In contrast to Eytinge's sole illustrtation for the novella, Doyle's "Part the First" (1846, p. 3) prepares the reader for a plot involving the one sister's sacrificing her happiness for the other, but assiduously avoids showing either of story's young men. In his original versaion of the Eytinge illustration, John Leech utilizes the lively al fresco dining scene (also entitled "The Parting Breakfast") as exposition in that introduces among the extended family the country lawyers, Snitchey and Craggs, the whimsical fermale servant, Clemency Newcome, and the sardonic man servant, Benjamin Britain (right); moreover, in its simultaneous presentation of the arriving coach and farewell breakfast the wood-engraving by Leech is certainly more innovative pictorially than Eytinge's more static scene.

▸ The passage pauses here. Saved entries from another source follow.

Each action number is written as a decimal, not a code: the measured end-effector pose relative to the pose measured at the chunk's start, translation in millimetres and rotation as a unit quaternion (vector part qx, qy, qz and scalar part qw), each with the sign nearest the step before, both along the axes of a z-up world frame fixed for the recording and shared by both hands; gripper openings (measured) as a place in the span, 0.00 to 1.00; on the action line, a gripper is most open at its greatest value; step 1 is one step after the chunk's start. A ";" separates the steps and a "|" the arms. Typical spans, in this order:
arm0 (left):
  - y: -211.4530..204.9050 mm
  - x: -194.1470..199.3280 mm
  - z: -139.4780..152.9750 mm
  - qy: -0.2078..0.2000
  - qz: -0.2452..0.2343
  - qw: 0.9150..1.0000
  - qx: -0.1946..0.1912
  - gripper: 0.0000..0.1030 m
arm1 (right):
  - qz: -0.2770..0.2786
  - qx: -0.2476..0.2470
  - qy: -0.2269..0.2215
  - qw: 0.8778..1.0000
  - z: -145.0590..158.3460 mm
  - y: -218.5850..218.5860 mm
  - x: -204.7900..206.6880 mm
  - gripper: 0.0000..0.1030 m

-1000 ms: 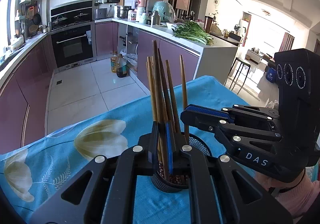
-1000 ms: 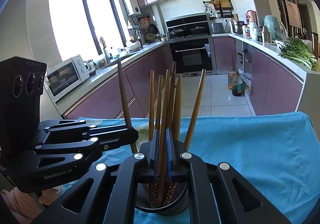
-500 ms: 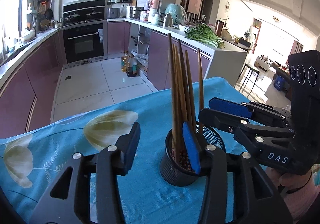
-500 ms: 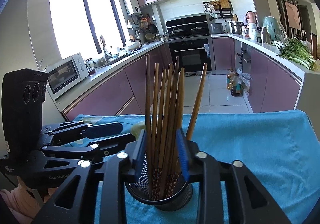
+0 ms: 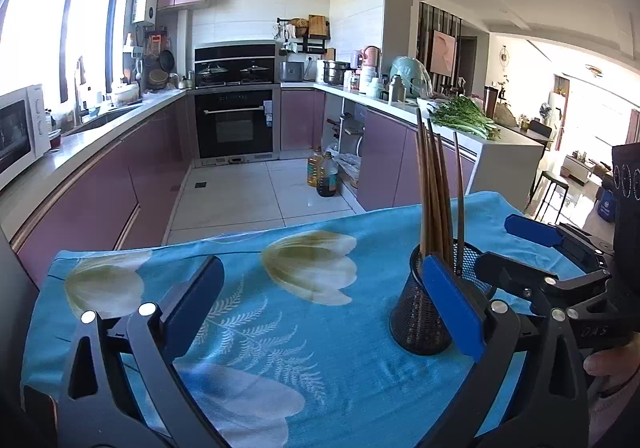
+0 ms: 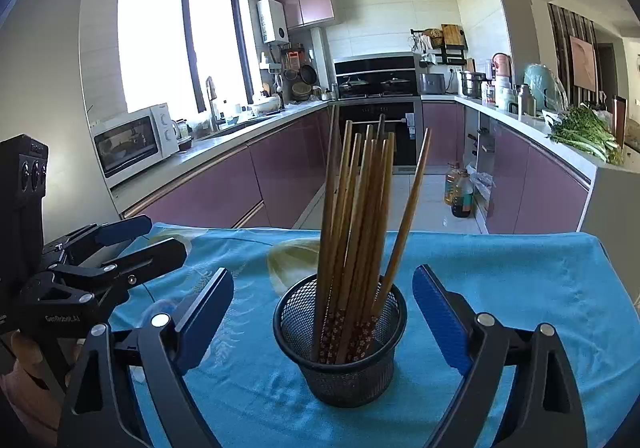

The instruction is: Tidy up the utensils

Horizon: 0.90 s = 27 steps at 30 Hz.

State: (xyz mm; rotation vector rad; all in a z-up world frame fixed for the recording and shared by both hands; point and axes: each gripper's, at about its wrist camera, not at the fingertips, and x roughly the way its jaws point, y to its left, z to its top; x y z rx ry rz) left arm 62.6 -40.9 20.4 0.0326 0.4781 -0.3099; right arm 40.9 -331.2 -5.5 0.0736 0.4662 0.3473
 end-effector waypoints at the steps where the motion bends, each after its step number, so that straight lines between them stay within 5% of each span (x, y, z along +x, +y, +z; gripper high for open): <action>1: 4.7 -4.7 -0.3 -0.007 0.009 1.000 0.000 0.95 | -0.001 0.003 -0.007 1.000 0.5 0.4 -3.4 0.94; 13: 33.9 -58.4 6.2 -0.090 0.089 0.992 -0.005 0.95 | -0.022 0.014 -0.064 0.998 4.0 8.0 -31.2 0.94; 27: 42.4 -89.7 8.6 -0.124 0.139 0.983 0.001 0.95 | -0.044 -0.008 -0.109 0.993 6.4 13.7 -54.1 0.94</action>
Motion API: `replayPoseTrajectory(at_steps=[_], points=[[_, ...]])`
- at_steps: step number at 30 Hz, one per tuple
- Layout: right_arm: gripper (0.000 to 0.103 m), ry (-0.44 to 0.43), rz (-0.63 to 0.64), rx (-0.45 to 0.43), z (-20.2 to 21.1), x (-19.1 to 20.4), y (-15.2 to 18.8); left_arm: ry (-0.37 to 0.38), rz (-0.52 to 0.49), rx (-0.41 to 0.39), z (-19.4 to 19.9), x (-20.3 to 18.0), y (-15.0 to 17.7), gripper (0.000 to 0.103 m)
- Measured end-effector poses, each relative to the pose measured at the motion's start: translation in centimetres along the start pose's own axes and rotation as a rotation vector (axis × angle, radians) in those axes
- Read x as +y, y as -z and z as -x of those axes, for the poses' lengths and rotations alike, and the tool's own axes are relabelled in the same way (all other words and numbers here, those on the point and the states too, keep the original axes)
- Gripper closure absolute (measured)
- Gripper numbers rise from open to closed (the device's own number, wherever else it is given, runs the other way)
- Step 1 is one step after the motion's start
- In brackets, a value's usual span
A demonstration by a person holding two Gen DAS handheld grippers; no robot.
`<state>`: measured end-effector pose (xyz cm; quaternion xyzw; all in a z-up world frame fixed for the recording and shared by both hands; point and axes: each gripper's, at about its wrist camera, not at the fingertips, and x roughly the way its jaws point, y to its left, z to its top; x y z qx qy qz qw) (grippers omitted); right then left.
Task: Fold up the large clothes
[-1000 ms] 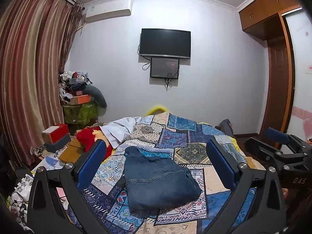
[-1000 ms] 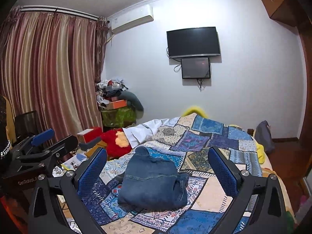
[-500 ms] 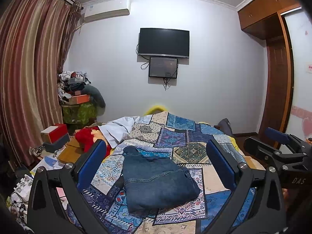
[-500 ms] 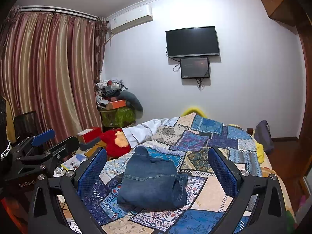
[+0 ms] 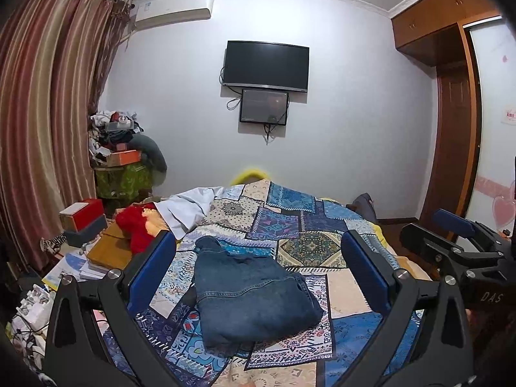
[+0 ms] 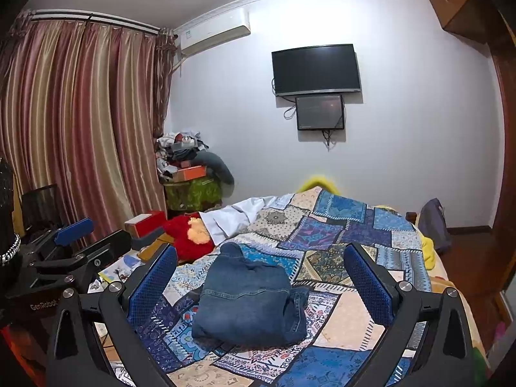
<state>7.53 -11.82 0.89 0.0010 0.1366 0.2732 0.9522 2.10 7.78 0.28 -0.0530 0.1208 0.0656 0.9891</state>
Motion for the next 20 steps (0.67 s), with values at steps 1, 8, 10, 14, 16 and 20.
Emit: replayPoseTrajectory(at_steps=[1, 8, 10, 14, 16, 20], points=[[0.0, 0.001, -0.001, 0.0, 0.01, 0.0, -0.01, 0.003, 0.001, 0.0, -0.02, -0.03, 0.02, 0.0], [0.0, 0.008, -0.003, 0.004, -0.01, 0.12, -0.1, 0.019, 0.006, 0.003, -0.1, 0.1, -0.03, 0.0], [0.0, 0.009, -0.004, 0.005, -0.06, 0.18, -0.13, 0.022, 0.005, 0.003, -0.11, 0.14, 0.03, 0.0], [0.0, 0.01, -0.006, 0.001, -0.11, 0.14, -0.13, 0.023, 0.003, 0.003, -0.23, 0.1, 0.0, 0.0], [0.0, 0.011, -0.008, 0.001, -0.12, 0.17, -0.07, 0.024, 0.004, 0.004, -0.23, 0.04, 0.01, 0.0], [0.0, 0.011, -0.009, 0.0, -0.13, 0.19, -0.05, 0.033, 0.001, 0.009, -0.45, 0.17, -0.17, 0.0]])
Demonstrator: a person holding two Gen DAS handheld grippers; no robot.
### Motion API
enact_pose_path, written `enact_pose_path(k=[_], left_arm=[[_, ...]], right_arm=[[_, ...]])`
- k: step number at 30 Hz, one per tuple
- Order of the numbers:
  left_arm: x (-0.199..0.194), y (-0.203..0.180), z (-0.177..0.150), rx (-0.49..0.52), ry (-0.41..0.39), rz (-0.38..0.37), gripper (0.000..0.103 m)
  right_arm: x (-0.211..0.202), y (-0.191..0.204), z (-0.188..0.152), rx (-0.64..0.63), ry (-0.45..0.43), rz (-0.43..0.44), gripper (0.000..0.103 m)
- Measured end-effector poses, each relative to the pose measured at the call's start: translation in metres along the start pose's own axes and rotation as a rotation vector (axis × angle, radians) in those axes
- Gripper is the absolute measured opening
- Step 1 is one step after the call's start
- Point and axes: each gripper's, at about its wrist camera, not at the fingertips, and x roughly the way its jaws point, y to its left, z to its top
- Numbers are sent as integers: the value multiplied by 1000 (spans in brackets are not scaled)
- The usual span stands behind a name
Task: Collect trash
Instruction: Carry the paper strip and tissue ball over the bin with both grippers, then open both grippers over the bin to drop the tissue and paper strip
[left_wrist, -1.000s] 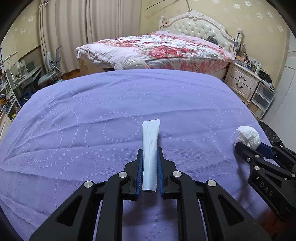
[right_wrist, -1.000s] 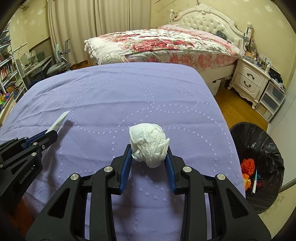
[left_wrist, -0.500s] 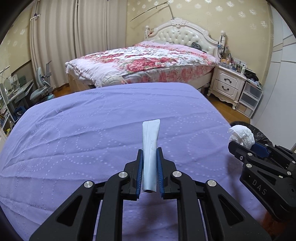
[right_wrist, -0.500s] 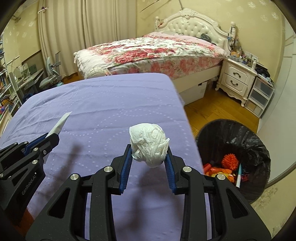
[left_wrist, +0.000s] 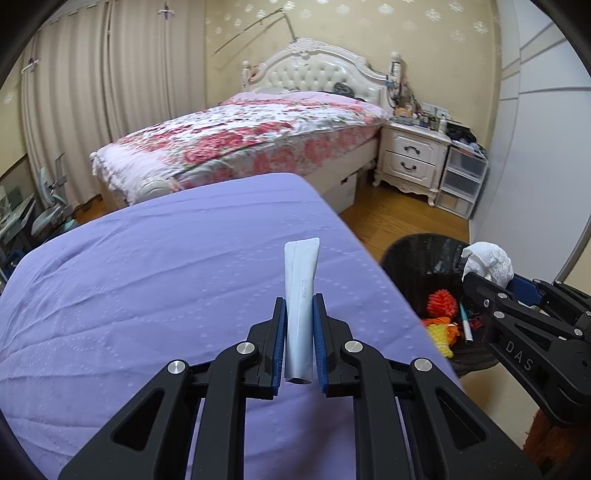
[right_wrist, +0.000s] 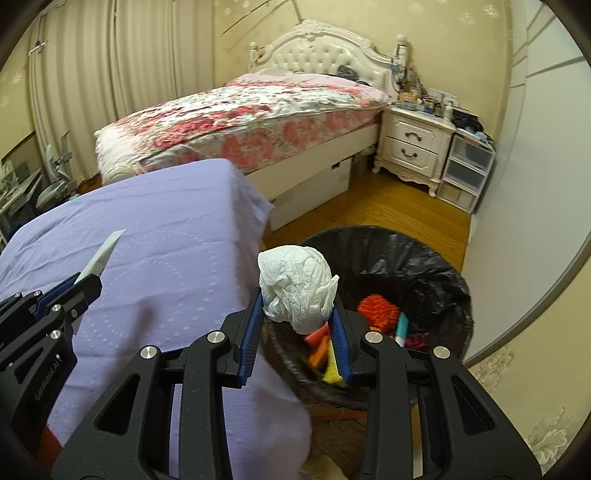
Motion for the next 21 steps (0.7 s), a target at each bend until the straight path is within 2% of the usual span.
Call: enact_pose_path(k=[8, 21], left_arm=[[23, -42, 14, 57, 4, -36, 15], [62, -86, 35, 113, 27, -42, 16]], right_arm=[[12, -39, 3, 57, 4, -49, 33], [38, -85, 13, 169, 11, -109, 33]])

Abbey's "'Meat?' said Britain, approaching Mr. Snitchey, with the carving knife and fork in his hands, and throwing the question at him like a missile" (American Household Edition, 1876) is more successful as an introduction of Clemency and Alfred, and is more pleasing as a composition through the variety of the figures' poses. There is no parallel scene in the British Household Edition volume of 1878.
As to determining which of Eytinge's sisters is the younger and more attractive Marion and which the older, Grace, the reader must consult the text, without considering the visual distinction between the two established by the original illustrators. In Doyle's "Part the First," Grace (standing) adjusts the flowers in the hair of her sister (seated), so that Doyle's Grace is the blonde, Marion the brunette (although Dickens himself is silent on this point). The text establishes that Marion is "the wilful beauty" (138) — "the younger and more beautiful child," and that, during the breakfast scene, Grace, seated immediately opposite her father, cuts her sister and Alfred off from the rest of the diners. Accordingly, in "The Parting Breakfast," Eytinge probably intends the young woman right of centre to be Grace — even though she is clearly plainer of visage and dark-haired. As is characteristic of his illustrations of young women, Eytinge shows both Jeddler sisters with their hair up, even though the text mentions their "streaming hair" (137) when they are dancing in the orchard (evocatively realised in Doyle's "Frontispiece") shortly before the breakfast. By choosing this early scene, Eytinge has avoided touching on the subject that confounded Leech in the original narrative-pictorial sequence, namely, the plot involving Marion's disappearance and supposed elopement in "The Night of the Dance."
Scanned image and text by Philip V. Allingham. [You may use these images without prior permission for any scholarly or educational purpose as long as you (1) credit the photographer and (2) link your document to this URL in a web document or cite the Victorian Web in a print one.]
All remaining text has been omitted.